> _What is needed_:
Print exactly the lines from the line with "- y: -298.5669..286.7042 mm" to the last line of the data, please, both included.

> _Input data_:
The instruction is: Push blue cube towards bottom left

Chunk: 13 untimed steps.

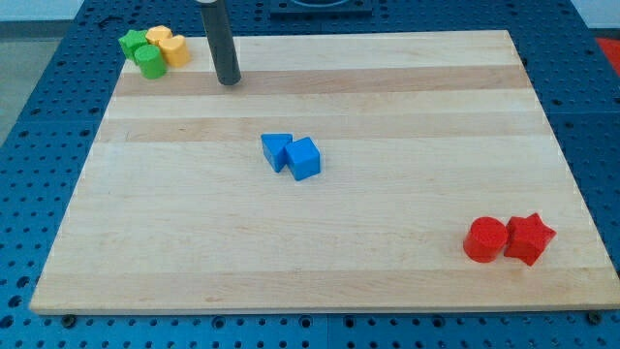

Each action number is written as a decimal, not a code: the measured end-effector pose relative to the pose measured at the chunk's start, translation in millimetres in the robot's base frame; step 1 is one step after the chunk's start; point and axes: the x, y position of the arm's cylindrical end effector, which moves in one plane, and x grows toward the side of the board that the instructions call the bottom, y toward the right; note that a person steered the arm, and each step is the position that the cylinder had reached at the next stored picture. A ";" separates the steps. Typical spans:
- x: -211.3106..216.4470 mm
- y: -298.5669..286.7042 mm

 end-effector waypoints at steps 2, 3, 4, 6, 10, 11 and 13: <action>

> _Answer below_:
- y: -298.5669..286.7042 mm

 end-effector waypoints at steps 2, 3, 4, 6, 10, 11 and 13: <action>

The exercise is now done.